PhoP directly controls the transcription of glnR and other GlnR-regulated genes involved in nitrogen metabolism.

Previously, we reported that the OmpR-type response regulator GlnR (encoded by SACE_7101) was a central global regulator of nitrogen metabolism in S. erythraea (31). A typical PHO box (two DRUs, GTTCGCCTTCT and GTTCACAATTGT) was observed in the upstream region (from position −182 to −161, relative to the translation start site in the antisense strand) of the glnR gene and separated by only 4 bp from the GlnR-binding motif (Fig. 2a). In order to determine whether the PhoP protein binds directly to the promoter regions of the glnR gene, gradient EMSAs were performed using purified His-PhoP protein. To assess binding specificity, an unlabeled specific probe (100-fold) or nonspecific competitor DNA (100-fold; salmon sperm DNA) was used. Obvious shifted bands were observed in all EMSAs following addition of His-PhoP (Fig. 2b). The results indicated that the DNA fragment from the glnR upstream region containing the predicted PhoP binding site was bound by His-PhoP, thus suggesting that global nitrogen regulator GlnR in S. erythraea is subject to transcriptional regulation by the phosphate regulator PhoP.

FIG 2.

FIG 2

PhoP controls glnR transcription. (a) Putative PhoP-binding sites in the glnR promoter region. (b) EMSA results indicating His-PhoP interactions with the glnR upstream promoter region; unlabeled specific probe (100-fold) (S) or nonspecific competitor DNA (100-fold, salmon sperm DNA) (N) was added. (c) The positive regulation of PhoP on the transcription of glnR in TSB and EVANS-15 mM glutamine. Changes represent the level of expression in the phoP overexpression mutant (phoPO) relative to the expression levels observed in the wild-type strain. Results were normalized to 16S rRNA levels. Data are means and standard deviations from three independent experiments, each with triplicate samples, using distinct cDNA preparations for each RNA sample.

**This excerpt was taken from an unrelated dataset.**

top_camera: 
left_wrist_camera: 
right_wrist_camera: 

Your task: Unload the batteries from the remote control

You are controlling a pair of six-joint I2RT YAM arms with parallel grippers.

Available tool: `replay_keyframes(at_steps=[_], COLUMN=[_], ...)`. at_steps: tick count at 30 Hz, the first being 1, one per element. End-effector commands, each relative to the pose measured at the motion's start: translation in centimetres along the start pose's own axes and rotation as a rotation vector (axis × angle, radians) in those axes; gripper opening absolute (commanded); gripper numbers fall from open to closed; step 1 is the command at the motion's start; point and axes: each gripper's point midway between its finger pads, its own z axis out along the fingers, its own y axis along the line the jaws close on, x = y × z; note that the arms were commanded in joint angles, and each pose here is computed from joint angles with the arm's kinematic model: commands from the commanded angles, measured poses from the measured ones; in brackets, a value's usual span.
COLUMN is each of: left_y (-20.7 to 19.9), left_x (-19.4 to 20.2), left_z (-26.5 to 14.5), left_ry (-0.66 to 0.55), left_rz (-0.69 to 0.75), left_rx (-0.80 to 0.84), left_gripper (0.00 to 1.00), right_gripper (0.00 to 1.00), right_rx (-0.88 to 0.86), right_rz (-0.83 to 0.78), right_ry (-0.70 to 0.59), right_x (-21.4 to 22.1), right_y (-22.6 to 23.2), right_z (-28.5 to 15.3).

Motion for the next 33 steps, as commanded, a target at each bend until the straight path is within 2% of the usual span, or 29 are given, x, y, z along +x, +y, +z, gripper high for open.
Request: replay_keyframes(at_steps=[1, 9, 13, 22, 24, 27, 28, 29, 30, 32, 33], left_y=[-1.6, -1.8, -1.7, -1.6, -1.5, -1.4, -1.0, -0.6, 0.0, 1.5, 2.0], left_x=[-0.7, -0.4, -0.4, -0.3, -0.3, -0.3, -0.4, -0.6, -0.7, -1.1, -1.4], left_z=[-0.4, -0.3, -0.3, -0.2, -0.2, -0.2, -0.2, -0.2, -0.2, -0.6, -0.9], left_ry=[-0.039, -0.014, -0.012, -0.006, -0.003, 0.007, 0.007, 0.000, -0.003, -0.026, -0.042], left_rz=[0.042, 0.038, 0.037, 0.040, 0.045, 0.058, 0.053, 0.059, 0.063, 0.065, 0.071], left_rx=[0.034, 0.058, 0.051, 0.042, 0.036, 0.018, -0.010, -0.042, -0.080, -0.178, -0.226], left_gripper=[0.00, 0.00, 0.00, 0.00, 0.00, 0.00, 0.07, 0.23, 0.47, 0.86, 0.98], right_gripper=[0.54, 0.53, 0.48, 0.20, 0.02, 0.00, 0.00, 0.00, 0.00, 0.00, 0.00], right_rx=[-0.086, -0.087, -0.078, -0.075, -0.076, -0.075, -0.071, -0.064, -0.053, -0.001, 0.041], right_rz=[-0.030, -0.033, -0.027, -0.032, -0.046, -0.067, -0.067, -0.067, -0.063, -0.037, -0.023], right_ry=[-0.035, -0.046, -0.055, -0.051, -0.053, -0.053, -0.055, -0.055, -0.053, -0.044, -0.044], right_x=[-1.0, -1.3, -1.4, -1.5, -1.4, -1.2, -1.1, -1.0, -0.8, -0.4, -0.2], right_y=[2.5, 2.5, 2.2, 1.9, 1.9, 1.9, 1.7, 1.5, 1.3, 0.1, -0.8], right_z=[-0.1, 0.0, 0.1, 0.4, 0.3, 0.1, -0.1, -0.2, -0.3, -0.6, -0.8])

To elucidate the regulatory effects of PhoP on the glnR gene in S. erythraea, glnR transcription levels were compared with those of the wild-type and phoPO mutant strains in nitrogen-rich tryptic soy broth (TSB) medium and nitrogen-limited conditions (minimal Evans medium supplemented with 2 mM glutamine). As shown in Fig. 2c, phoP overexpression resulted in a 4.4-fold increase in glnR induction in the nitrogen-rich medium, whereas only a 1.6-fold increase in glnR induction was seen in the nitrogen-limited medium. No changes in erythromycin production or glnR or phoP transcript levels were observed in the plasmid-only negative control (see Fig. S3 in the supplemental material). These results confirm that PhoP enhances glnR expression in S. erythraea.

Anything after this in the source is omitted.